20 setembro 2004

Loreta e o Mamute

"Eu sou sentimental. Não aconteceu nada na minha vida que me fizesse assim, sou porque sim. Porque o mundo me devolve tudo maravilhado, por mais oposto aos factos que isso seja. Na cidade de L., tal e qual como nas outras cidades e dias, aconteceram coisas que eu pude encantar.
A verdade é o princípio da história, quando feri o meu pé na Avenida P. e ele me ofereceu um braço onde me apoiei, um pouco curvada e de rosto fechado, imediatamente apta a caber no formato debilitado que convinha ao seu braço forte. Falámos da terra dele, dos filmes do Spielberg, dos poemas do Larkin e fomos os últimos a entrar no Museu de História Natural. O grupo que acompanhávamos ocupava já todas as mesas e tivemos que nos manter de pé, o que facilitou a minha vacilação. O hall central, em redor do qual se distribuíam mesas, gente e aperitivos variados, era ocupado por um paquiderme à escala real, o que me fez para sempre pensar naquele homem como um Mamute. Por altura do terceiro copo de champanhe ficámos ambos, ou pelo menos assim o julguei, totalmente fixados nos papéis que íamos representar: um Mamute e um roedor minúsculo, um Esquilo talvez. Foi assim que me desconcentrei do braço e comecei a perceber o calor que tinha o peito dele. Era um peito tão grande, tão afável que o meu desequilíbrio não teve daí em diante outro sentido.

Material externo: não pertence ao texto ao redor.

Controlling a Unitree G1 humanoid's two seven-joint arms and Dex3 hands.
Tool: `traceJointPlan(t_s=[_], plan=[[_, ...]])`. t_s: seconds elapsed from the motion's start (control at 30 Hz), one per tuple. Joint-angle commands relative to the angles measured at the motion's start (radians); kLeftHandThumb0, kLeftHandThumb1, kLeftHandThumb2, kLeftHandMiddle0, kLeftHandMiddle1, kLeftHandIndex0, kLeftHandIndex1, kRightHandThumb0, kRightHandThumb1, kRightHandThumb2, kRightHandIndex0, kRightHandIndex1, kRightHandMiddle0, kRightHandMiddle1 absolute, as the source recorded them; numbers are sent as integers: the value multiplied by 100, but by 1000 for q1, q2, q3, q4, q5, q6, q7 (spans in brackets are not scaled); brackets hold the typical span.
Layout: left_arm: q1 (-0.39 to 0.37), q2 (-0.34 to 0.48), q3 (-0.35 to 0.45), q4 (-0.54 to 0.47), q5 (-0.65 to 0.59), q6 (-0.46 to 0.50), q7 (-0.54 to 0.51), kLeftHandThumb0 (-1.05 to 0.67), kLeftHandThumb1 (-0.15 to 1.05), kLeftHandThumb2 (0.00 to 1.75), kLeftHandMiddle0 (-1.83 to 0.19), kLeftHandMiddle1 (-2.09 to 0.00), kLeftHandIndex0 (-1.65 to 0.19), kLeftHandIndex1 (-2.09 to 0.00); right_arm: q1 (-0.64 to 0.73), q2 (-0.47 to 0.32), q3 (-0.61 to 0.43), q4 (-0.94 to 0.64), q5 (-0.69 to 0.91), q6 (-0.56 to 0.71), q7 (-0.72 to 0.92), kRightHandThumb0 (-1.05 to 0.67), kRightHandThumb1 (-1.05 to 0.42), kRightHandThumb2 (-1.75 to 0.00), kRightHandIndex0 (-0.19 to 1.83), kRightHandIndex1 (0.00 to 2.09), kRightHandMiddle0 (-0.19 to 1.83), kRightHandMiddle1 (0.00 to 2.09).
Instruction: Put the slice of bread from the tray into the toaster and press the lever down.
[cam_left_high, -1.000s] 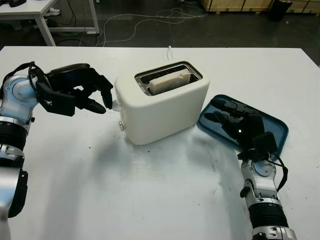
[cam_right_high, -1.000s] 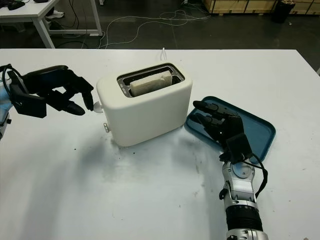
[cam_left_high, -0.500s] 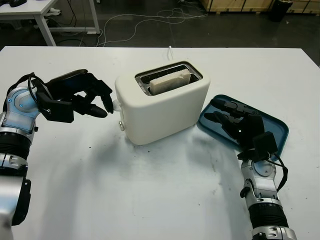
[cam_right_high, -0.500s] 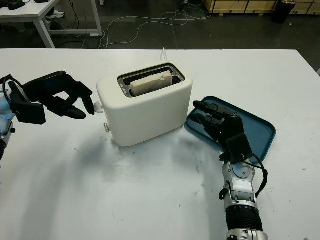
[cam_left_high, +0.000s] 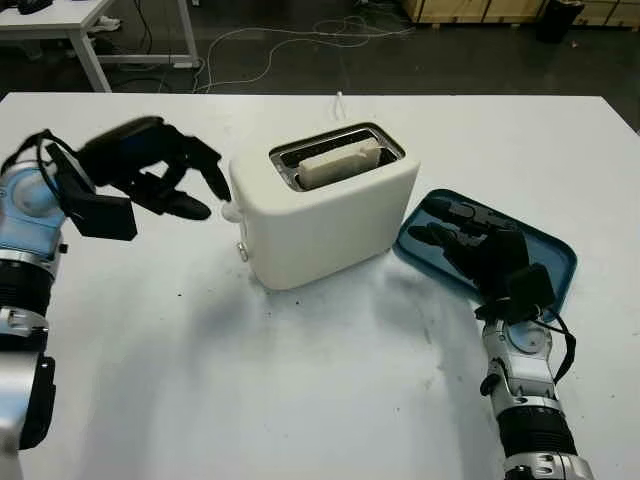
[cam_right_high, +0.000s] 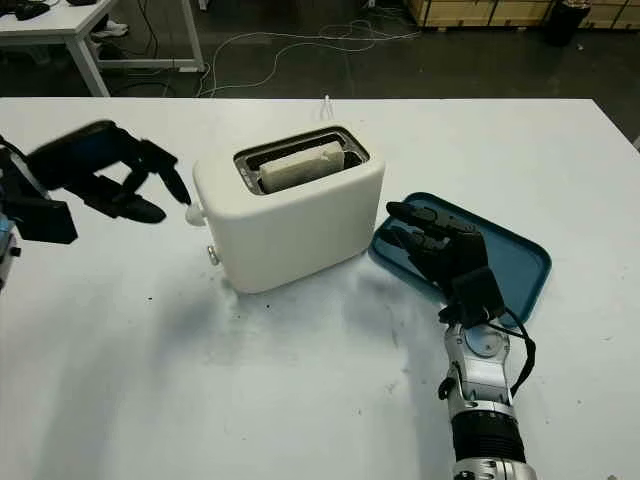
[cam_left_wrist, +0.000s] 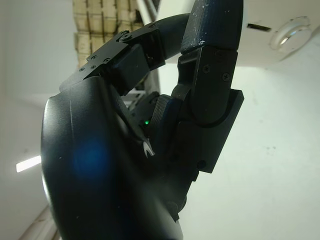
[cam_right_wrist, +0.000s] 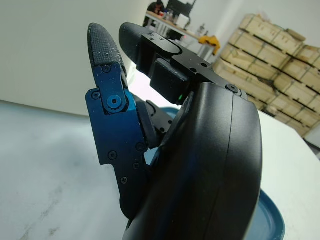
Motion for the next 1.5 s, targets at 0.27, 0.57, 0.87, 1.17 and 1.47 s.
traceJointPlan(t_s=[0.27,0.57,0.87,1.17,1.47], plan=[[24,-15,-33,65,110,-95,112,-105,92,42,-115,-175,-64,-107,12,4,-3,-4,21,5,5,-59,-92,-7,118,7,107,0],[32,-19,-62,114,171,-143,191,-105,92,43,-115,-175,-61,-114,11,2,-3,1,12,-3,4,-60,-92,-7,117,8,107,0],[28,-18,-91,135,199,-140,229,-105,92,43,-115,-175,-61,-118,10,4,-5,0,23,3,7,-60,-92,-6,117,8,107,0],[56,-31,-103,141,175,-144,227,-105,92,36,-111,-175,-66,-110,10,3,-4,2,18,-2,5,-60,-92,-7,117,8,107,0],[114,-35,-143,186,311,-191,383,-105,92,38,-115,-175,-69,-106,10,0,-5,4,15,-6,3,-61,-92,-8,117,8,106,0]])
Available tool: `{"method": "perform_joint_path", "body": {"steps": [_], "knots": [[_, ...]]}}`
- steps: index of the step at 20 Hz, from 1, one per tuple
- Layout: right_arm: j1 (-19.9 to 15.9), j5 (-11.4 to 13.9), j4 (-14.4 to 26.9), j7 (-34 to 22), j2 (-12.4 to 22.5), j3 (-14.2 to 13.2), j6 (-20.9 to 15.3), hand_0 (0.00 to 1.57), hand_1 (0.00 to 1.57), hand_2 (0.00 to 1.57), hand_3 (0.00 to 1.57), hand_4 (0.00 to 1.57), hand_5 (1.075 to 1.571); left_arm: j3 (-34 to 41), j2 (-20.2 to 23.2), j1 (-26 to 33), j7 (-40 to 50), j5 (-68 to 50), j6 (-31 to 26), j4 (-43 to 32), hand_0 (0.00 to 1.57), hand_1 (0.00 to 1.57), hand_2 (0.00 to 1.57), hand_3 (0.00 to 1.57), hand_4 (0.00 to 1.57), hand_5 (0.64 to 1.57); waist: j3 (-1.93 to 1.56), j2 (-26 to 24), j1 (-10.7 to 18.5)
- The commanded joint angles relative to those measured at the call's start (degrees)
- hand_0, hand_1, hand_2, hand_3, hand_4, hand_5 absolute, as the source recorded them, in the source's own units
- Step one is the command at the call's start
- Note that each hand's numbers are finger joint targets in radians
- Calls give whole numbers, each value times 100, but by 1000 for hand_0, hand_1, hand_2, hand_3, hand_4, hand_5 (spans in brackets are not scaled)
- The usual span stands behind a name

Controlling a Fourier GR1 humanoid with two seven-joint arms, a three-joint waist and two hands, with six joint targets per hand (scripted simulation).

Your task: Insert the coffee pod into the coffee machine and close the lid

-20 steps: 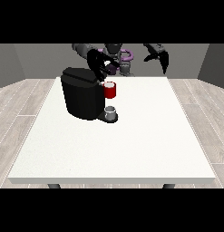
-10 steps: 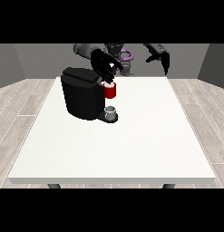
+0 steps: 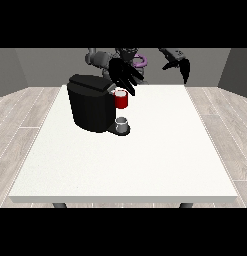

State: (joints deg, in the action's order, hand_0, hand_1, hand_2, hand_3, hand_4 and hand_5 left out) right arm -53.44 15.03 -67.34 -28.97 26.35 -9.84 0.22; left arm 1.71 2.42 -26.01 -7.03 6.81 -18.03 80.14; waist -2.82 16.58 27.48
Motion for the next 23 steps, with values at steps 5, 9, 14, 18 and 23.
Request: {"method": "perform_joint_path", "body": {"steps": [5, 9, 14, 18, 23], "knots": [[-538, -466, -715, 407, -579, -82, 4, 0, 0, 0, 0, 0, 1571, -119, 0, -445, 10, -31, -182, -24, 0, 0, 0, 0, 328, 1571, 260, 422, 900], [-423, -547, -1169, 154, -516, -262, 134, 0, 0, 0, 0, 101, 1571, -228, -81, -679, 159, 3, -197, -66, 0, 0, 0, 0, 318, 1571, 259, 446, 989], [-420, -617, -1477, 512, -654, -315, 64, 0, 0, 0, 0, 0, 1571, -521, -236, -856, 205, 72, -56, 1, 0, 0, 0, 0, 329, 1571, 264, 623, 1061], [-53, -694, -1784, 1173, -1192, 110, 115, 0, 0, 0, 0, 172, 1571, -283, -79, -599, 281, 25, -114, -31, 0, 0, 0, 0, 266, 1571, 278, 175, 631], [541, -431, -1846, 1653, -2096, 890, -172, 0, 0, 0, 0, 259, 1571, -124, -134, -22, 186, 21, 138, -114, 0, 0, 0, 0, 266, 1571, 283, -269, 86]]}}
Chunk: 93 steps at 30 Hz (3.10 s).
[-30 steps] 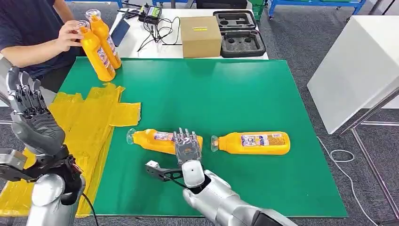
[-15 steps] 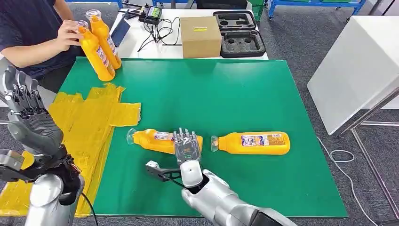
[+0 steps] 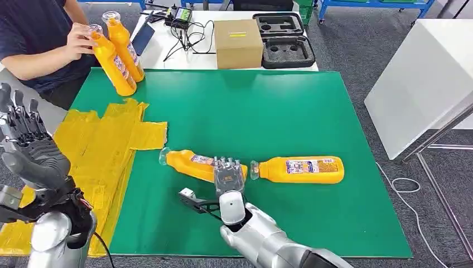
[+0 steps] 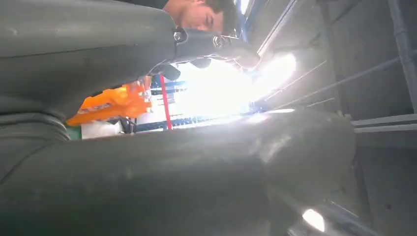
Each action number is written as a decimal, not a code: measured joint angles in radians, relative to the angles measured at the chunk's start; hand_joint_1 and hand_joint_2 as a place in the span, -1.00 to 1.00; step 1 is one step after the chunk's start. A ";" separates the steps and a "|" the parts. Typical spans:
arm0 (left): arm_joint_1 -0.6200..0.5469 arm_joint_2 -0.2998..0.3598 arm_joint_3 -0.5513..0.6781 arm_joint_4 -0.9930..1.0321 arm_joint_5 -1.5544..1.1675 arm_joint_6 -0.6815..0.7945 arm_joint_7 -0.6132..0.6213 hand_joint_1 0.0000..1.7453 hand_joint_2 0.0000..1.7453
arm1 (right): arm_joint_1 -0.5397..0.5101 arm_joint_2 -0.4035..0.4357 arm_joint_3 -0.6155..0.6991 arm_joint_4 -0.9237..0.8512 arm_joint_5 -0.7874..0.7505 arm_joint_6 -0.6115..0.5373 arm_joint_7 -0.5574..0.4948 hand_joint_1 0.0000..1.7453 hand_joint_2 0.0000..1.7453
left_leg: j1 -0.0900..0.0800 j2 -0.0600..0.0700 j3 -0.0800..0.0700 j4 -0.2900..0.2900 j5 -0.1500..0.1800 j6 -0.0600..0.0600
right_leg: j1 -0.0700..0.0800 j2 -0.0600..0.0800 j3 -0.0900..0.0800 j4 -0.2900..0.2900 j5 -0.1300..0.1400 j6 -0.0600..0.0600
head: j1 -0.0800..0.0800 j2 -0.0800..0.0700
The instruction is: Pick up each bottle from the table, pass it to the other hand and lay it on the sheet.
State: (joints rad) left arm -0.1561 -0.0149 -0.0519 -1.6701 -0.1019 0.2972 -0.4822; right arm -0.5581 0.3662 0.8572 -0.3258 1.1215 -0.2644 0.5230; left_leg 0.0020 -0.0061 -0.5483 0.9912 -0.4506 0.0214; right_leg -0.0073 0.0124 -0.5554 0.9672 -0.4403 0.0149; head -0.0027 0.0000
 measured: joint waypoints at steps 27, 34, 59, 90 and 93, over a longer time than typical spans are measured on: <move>0.140 -0.032 0.052 -0.093 -0.032 -0.033 -0.005 -1.00 -1.00 | 0.063 0.005 -0.119 -0.133 -0.076 -0.143 -0.280 1.00 1.00 | 0.000 0.002 -0.003 0.000 0.000 0.000 | 0.000 0.002 -0.003 0.000 0.000 0.000 | -0.001 0.000; 0.214 -0.065 0.082 -0.114 -0.031 -0.068 -0.010 -1.00 -1.00 | 0.171 0.000 -0.240 -0.383 0.000 -0.127 -0.367 1.00 1.00 | 0.000 0.001 -0.009 0.000 0.000 0.000 | 0.000 0.001 -0.009 0.000 0.000 0.000 | 0.000 0.000; 0.143 -0.071 0.054 0.022 0.219 -0.260 0.065 -1.00 1.00 | 0.406 -0.058 -0.381 -0.939 -0.005 -0.252 -0.517 1.00 1.00 | 0.000 0.001 -0.012 0.000 0.000 0.000 | 0.000 0.001 -0.012 0.000 0.000 0.000 | 0.000 0.000; 0.114 -0.080 -0.079 0.151 0.581 -0.472 0.209 -1.00 1.00 | 0.345 -0.034 -0.203 -0.922 0.015 -0.317 -0.504 1.00 1.00 | 0.000 0.001 -0.013 0.000 0.000 0.000 | 0.000 0.001 -0.013 0.000 0.000 0.000 | 0.000 0.000; 0.112 -0.086 -0.098 0.153 0.600 -0.478 0.225 -1.00 1.00 | 0.333 -0.029 -0.203 -0.911 0.027 -0.315 -0.498 1.00 1.00 | 0.000 0.001 -0.013 0.000 0.000 0.000 | 0.000 0.001 -0.013 0.000 0.000 0.000 | 0.000 0.000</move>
State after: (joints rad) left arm -0.0446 -0.1011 -0.1503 -1.5171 0.4986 -0.1804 -0.2571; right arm -0.2255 0.3372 0.6542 -1.2367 1.1487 -0.5795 0.0252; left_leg 0.0017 -0.0053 -0.5617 0.9913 -0.4507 0.0213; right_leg -0.0075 0.0133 -0.5685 0.9673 -0.4401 0.0150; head -0.0027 0.0000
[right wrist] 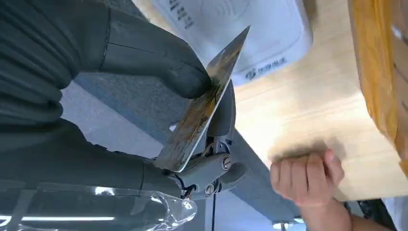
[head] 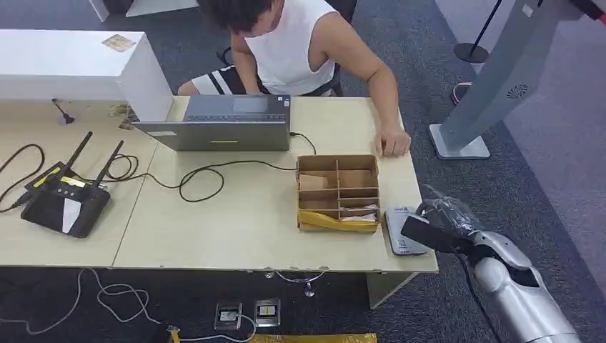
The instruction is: Pass the card to the sensor for recognition and then transmit it.
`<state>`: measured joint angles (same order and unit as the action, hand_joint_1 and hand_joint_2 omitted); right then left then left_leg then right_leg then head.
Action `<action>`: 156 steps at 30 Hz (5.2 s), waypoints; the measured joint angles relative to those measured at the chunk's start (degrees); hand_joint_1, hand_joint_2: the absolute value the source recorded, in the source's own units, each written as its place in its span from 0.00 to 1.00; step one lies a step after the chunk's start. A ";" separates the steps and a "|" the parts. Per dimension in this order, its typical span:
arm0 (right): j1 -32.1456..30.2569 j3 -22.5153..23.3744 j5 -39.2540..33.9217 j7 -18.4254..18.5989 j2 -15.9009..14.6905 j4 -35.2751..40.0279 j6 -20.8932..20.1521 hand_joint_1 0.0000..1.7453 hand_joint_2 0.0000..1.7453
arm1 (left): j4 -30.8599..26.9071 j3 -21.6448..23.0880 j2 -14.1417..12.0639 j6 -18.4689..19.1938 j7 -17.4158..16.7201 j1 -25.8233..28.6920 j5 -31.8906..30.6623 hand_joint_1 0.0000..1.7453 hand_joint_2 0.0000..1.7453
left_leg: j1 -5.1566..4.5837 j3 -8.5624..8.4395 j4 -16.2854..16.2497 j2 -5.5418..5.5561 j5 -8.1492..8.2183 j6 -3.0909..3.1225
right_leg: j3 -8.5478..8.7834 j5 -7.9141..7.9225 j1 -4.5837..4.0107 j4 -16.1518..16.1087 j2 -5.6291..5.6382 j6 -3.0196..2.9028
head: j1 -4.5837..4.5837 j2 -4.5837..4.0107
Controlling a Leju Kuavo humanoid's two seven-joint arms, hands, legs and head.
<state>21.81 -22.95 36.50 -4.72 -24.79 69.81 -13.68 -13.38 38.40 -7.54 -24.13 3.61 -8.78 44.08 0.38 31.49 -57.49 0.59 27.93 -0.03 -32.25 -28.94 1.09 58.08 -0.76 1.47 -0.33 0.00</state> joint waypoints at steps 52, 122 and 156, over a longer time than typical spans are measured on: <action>18.47 5.51 1.63 -5.02 -3.87 3.15 4.92 1.00 1.00 | 0.28 1.16 -0.94 0.70 2.56 -0.17 -3.30 0.00 1.00 | -0.02 -0.02 -0.01 -0.23 -0.01 0.00 | -0.01 0.09 0.01 0.01 0.21 -0.02 | 0.04 0.00; 31.25 -3.76 -29.28 -3.63 12.07 -6.54 -3.65 0.00 1.00 | 0.44 4.42 -1.07 0.53 3.26 -0.13 -4.17 0.00 1.00 | 0.11 0.07 -0.03 -0.11 -0.11 -0.05 | -0.15 0.11 -0.12 0.04 0.17 -0.07 | -0.02 0.00; 4.12 -7.15 -11.71 3.85 10.86 13.59 -0.59 0.00 1.00 | 0.44 4.09 -0.26 -0.52 1.22 -0.20 -2.21 0.00 1.00 | 0.11 0.09 0.00 -0.15 -0.07 -0.11 | -0.16 0.11 -0.12 0.04 0.21 -0.08 | 0.00 0.00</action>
<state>25.94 -30.10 24.79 -0.87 -13.92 83.41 -14.27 -12.94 42.49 -7.80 -24.65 4.83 -8.99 41.88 0.49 31.59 -57.49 0.44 27.86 -0.13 -32.41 -28.83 0.97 58.12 -0.56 1.40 -0.33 0.00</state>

Quando o homem baixo e de uniforme - talvez o Castor - interrompeu a brilhante enumeração das leis que orientavam a criação de gado na Escandinávia e nos estremeceu para nos pôr na rua, tínhamos perdido definitivamente o resto do grupo. Só um Mamute podia conduzir-me ao hotel naquela noite de avenidas iguais, o que estava completamente de acordo com a nossa situação. Por essa altura já quase não falávamos. Murmurávamos antes, frases inacabadas e estrangeiras para os dois, o que obrigava a uma proximidade em que recebia toda a simpatia daquele peito onde queria ficar. Foi assim que atravessámos quatro avenidas da cidade de L., entrámos no Hotel M. e chegámos ao 15º andar e a uma janela com vista para tudo. A olhar ao longe o mais imponente, fálico e coincidente dos monumentos, deitei a cabeça naquele lugar quente."